My question is regarding creating a hashmap on Cuda. I have seen the thrust-extention hashmap, which didn’t work and I am trying the Cudpp hashmap module as well but its not going so well(I also tried the example in “cuda by example” in the appendix which was okay but not sure if it totally fits my needs because it creates a hashmap in cuda while I only need to read it).
Basically I’m trying to value a very very large batch of stock portfolio as quickly as possible. I get several million portfolio constantly that are in the form of two lists. One has the stock name(char*) and the other has the weight(int). I then use the stock name to look up a hashtable to get other data(daily value, % change,etc…) and then process it based on the weight. On a CPU in plain C it takes a while so I am interesting in trying it on a GPU. I have read and done the examples in cuda by example so I believe I know how to do most of this except the hash function(there is one in the appendix but it seems focused on adding to it while I only really want it as a reference since it’ll never change. I might be rough around the edges in cuda for example so maybe there is something I’m missing that is helpful for me in this situation, like using textual or some special form of memory for this). How would I structure this for best results should each block have its own access to the hashmap or should each thread or is one good enough for the entire GPU?

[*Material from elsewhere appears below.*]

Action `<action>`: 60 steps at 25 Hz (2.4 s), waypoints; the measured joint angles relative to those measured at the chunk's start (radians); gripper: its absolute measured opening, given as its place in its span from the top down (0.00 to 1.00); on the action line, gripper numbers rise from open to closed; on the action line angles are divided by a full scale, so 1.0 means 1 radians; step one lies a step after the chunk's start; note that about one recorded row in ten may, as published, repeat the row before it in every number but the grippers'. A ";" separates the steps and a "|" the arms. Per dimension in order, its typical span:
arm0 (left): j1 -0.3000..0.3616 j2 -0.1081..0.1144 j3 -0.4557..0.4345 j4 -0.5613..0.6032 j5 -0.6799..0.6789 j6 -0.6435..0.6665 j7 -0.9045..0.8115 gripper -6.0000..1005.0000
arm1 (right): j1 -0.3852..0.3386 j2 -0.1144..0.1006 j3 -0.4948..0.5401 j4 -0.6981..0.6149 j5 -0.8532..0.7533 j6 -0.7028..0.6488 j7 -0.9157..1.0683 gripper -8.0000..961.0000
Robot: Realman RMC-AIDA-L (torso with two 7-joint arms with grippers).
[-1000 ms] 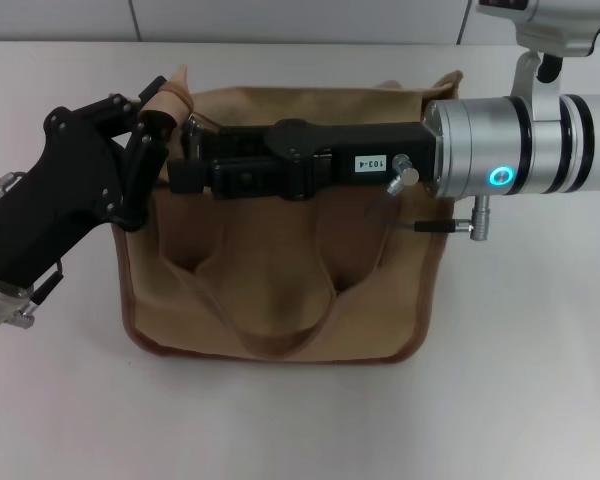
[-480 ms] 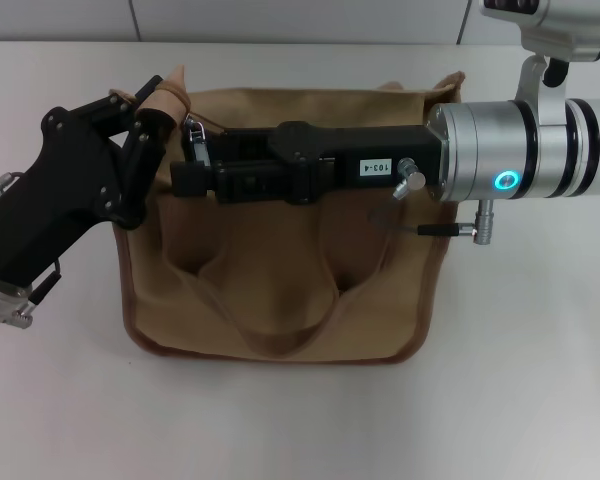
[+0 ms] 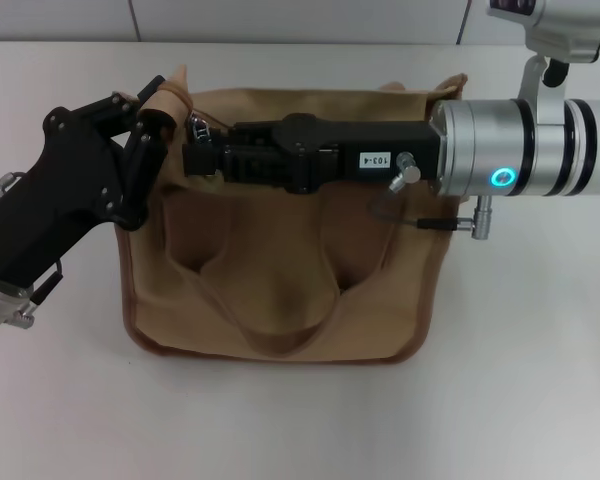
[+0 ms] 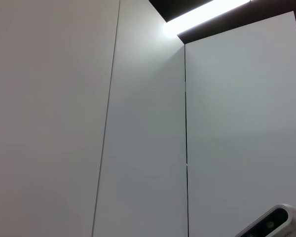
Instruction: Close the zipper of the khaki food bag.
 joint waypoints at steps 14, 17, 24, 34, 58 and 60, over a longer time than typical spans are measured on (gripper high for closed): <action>0.000 0.000 0.000 0.000 -0.003 0.002 0.000 0.98 | 0.003 0.000 -0.001 0.000 0.000 0.000 -0.001 0.97; 0.000 0.000 -0.004 0.000 -0.003 0.002 0.000 0.98 | -0.001 0.000 -0.001 0.000 0.000 0.000 -0.006 0.99; 0.022 0.001 -0.056 -0.001 -0.005 -0.007 0.001 0.98 | -0.049 -0.002 0.001 -0.024 0.000 0.000 -0.011 0.99; 0.080 0.007 -0.196 -0.001 -0.005 -0.046 0.001 0.98 | -0.212 -0.012 0.026 -0.131 -0.001 -0.005 -0.005 0.99; 0.112 0.006 -0.191 -0.002 0.001 -0.121 0.001 0.98 | -0.469 -0.030 0.419 -0.123 -0.002 -0.168 -0.206 0.84; 0.124 0.005 -0.190 -0.003 0.003 -0.145 0.001 0.98 | -0.463 -0.028 0.416 -0.119 -0.004 -0.161 -0.210 0.77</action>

The way I was designing this was to have each thread process a portfolio and create as many threads as I can. The problem with this is that all threads will need this information to reference is there a way to have it accessible to all threads without reducing the performance? Both lists(name/weight) have about 5,000 items each but other than that my program really requires no other memory(I will save the results to the host memory directly).
Can anyone advice me on if its possible to have a high performance read only reference hashmap? Any ideas or suggestions would be great, or even showing me a similar problem so I can learn about it and apply it to my specific issue?
p.s. sorry if I’m not explaining anything right, I’m still learning so let me know if anything isn’t clear!